Instructions to follow: Your answer must be every line of the data below that holds the string "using", copied exactly.
*** Data extract ***
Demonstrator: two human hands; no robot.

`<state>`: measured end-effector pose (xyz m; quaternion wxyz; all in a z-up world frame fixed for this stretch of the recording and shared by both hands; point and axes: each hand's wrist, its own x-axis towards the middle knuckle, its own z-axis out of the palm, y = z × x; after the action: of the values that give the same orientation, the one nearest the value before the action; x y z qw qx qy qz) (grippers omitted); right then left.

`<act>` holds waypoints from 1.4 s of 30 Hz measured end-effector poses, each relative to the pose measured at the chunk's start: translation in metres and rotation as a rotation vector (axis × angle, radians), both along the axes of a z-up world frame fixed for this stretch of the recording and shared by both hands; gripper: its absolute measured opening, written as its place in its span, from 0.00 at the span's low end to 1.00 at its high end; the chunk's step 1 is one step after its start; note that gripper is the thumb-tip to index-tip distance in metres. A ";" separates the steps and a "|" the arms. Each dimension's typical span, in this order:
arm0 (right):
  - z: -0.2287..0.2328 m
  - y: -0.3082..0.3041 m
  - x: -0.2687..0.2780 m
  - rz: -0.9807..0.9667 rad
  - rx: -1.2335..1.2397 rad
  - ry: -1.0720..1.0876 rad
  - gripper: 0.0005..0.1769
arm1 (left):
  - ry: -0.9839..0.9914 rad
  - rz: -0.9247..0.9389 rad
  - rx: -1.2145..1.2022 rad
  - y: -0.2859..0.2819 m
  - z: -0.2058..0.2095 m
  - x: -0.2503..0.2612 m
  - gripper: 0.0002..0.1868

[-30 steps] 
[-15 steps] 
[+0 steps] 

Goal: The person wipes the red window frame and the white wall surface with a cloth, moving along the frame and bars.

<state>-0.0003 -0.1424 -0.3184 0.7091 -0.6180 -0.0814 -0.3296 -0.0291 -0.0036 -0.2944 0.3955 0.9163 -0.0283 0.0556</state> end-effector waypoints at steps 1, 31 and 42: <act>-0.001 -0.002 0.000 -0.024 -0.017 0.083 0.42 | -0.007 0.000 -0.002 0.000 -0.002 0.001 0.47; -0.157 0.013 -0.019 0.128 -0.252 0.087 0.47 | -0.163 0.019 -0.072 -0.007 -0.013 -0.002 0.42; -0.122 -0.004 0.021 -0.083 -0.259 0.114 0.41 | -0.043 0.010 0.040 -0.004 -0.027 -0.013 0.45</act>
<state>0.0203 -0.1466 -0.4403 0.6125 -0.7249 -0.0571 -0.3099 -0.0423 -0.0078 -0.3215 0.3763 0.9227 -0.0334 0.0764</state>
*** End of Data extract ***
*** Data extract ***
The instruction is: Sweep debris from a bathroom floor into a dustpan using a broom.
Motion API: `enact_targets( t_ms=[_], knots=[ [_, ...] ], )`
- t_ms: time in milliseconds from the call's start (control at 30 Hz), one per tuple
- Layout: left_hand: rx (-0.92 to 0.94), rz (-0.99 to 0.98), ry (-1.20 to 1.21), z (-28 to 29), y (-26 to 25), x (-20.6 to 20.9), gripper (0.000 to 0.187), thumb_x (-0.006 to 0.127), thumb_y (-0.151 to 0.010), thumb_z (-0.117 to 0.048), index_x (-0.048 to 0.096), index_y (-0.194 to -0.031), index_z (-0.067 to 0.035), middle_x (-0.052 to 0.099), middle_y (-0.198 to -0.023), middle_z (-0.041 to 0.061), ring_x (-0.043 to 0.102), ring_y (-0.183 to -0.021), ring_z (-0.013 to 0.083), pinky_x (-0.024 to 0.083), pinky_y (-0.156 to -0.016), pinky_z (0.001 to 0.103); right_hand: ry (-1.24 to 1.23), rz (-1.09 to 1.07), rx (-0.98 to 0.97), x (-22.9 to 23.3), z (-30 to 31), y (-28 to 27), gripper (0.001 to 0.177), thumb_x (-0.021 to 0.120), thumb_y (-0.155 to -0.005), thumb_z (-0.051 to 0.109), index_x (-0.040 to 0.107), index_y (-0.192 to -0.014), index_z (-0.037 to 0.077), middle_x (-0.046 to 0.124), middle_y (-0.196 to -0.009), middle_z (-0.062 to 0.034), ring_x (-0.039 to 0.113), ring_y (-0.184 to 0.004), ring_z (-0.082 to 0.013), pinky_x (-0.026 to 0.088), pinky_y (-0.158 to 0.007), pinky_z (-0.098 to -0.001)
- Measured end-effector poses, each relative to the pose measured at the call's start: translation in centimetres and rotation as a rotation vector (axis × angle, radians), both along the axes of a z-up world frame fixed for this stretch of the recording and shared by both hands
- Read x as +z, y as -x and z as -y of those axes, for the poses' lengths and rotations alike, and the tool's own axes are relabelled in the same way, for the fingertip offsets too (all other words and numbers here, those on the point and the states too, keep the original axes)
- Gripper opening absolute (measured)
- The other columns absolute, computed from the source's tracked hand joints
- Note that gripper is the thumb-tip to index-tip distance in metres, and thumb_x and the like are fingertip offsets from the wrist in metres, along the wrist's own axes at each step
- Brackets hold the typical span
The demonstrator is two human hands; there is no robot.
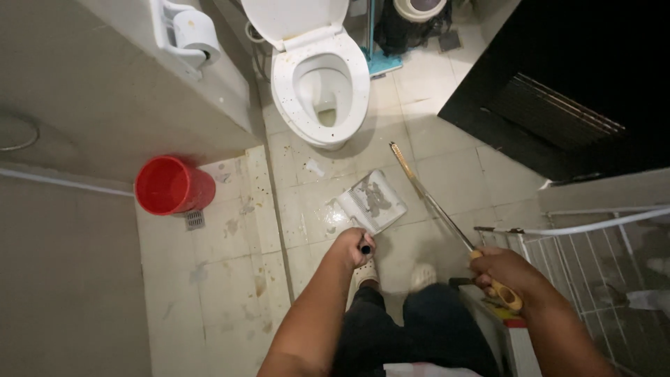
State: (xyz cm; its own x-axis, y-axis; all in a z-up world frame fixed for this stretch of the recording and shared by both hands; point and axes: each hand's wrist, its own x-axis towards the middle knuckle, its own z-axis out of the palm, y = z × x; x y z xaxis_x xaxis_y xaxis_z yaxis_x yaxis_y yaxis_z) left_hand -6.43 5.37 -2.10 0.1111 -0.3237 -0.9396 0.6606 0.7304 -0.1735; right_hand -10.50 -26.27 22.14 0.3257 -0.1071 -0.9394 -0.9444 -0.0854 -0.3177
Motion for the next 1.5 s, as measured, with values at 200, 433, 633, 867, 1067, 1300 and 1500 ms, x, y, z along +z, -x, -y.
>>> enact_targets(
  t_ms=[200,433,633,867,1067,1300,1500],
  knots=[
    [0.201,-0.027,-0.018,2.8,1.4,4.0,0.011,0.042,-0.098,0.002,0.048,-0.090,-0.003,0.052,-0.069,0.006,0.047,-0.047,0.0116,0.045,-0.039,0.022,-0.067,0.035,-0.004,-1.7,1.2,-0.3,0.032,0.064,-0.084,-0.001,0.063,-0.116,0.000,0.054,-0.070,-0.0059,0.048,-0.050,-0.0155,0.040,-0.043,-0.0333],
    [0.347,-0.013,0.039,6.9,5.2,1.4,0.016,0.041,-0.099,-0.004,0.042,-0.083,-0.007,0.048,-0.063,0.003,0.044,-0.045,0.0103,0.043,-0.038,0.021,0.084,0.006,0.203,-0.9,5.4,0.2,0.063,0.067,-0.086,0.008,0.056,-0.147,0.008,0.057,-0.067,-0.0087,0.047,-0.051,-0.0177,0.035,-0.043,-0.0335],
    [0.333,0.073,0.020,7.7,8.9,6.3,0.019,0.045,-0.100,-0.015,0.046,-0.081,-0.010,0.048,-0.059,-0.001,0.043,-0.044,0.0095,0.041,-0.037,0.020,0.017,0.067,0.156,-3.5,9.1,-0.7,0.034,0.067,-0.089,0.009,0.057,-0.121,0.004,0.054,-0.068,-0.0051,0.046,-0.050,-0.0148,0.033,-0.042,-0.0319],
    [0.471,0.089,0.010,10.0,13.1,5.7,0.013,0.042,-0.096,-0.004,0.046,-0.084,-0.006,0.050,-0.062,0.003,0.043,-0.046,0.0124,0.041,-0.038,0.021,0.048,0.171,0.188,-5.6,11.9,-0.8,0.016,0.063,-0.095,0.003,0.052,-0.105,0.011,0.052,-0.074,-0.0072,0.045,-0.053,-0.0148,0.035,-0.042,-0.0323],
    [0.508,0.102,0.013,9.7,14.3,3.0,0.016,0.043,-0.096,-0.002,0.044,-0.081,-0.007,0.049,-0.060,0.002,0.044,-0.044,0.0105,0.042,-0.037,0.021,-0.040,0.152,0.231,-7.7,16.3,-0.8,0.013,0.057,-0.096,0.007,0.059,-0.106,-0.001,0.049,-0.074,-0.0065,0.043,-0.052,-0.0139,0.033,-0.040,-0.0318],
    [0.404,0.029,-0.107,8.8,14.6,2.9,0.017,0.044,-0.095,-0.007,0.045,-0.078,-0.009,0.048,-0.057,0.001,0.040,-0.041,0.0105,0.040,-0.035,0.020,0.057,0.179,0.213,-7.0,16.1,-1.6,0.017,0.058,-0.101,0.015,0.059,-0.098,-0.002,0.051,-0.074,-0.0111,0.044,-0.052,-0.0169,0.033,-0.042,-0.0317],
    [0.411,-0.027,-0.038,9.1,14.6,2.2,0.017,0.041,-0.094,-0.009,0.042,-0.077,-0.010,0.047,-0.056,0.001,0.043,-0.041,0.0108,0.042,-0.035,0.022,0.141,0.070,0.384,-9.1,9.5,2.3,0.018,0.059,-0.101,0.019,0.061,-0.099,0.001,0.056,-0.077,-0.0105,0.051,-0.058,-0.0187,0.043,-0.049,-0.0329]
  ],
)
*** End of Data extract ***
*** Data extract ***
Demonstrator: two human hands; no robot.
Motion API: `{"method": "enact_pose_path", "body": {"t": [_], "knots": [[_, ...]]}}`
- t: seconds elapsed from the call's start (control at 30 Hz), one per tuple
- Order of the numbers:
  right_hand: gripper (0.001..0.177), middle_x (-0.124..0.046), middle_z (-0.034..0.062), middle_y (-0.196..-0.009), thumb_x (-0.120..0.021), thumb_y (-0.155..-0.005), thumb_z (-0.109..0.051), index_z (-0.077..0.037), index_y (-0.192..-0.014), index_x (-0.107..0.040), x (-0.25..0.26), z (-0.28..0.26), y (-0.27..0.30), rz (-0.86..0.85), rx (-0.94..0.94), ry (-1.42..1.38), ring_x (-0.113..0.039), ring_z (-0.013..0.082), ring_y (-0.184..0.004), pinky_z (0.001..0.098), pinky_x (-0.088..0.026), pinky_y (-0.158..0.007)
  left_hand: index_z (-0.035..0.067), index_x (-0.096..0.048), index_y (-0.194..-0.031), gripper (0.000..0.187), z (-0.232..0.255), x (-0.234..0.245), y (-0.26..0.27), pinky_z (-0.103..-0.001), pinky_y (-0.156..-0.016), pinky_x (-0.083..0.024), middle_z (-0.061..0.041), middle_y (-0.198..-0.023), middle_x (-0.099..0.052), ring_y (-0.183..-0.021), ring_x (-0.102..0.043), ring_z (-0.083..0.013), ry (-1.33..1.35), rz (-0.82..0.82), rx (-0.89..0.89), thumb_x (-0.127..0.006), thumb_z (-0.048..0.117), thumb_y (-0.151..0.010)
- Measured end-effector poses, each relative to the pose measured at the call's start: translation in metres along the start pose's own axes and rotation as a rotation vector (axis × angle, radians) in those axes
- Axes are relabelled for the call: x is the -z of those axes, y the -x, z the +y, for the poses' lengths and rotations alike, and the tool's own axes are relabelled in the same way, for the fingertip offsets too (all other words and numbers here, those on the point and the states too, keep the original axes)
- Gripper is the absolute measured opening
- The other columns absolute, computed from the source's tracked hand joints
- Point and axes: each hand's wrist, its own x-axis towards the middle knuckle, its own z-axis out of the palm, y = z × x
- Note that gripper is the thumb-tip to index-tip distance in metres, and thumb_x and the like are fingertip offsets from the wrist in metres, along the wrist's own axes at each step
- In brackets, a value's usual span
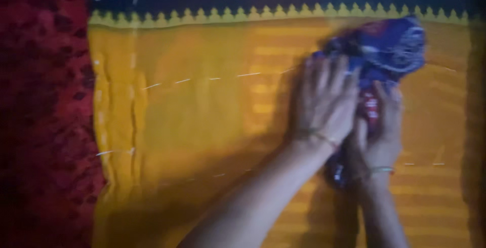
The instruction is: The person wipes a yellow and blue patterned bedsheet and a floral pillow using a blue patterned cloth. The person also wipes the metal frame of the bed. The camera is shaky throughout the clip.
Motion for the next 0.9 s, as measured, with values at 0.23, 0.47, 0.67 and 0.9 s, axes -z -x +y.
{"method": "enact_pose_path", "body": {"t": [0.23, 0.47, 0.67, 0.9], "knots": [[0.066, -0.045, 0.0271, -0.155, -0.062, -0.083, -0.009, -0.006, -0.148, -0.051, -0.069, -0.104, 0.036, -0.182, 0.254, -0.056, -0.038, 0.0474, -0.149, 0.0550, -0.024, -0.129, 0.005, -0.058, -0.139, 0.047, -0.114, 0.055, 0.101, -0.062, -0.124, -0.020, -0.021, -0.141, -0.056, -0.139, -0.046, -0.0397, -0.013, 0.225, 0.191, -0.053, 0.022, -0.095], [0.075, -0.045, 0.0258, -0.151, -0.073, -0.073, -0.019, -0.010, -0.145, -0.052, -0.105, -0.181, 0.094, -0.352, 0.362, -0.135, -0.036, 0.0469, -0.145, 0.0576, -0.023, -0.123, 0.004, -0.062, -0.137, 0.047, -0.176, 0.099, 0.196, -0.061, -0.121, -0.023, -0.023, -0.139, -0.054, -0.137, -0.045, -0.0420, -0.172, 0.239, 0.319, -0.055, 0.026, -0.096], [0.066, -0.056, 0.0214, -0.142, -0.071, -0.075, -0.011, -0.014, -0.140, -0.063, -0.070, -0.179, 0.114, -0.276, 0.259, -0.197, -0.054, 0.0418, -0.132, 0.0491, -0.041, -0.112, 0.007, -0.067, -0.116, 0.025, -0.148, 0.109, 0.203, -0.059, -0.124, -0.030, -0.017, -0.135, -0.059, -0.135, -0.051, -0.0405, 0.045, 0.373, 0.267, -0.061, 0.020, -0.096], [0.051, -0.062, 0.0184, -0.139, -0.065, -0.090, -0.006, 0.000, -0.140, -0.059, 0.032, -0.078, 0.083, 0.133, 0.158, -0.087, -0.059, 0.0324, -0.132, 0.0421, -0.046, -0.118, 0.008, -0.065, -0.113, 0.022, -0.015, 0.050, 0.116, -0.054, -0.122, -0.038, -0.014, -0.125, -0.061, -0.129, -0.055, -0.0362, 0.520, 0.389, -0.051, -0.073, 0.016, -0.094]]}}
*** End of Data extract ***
Exercise answer:
The instruction is: Sweep debris from a bathroom floor into a dustpan using a broom.
The instruction is: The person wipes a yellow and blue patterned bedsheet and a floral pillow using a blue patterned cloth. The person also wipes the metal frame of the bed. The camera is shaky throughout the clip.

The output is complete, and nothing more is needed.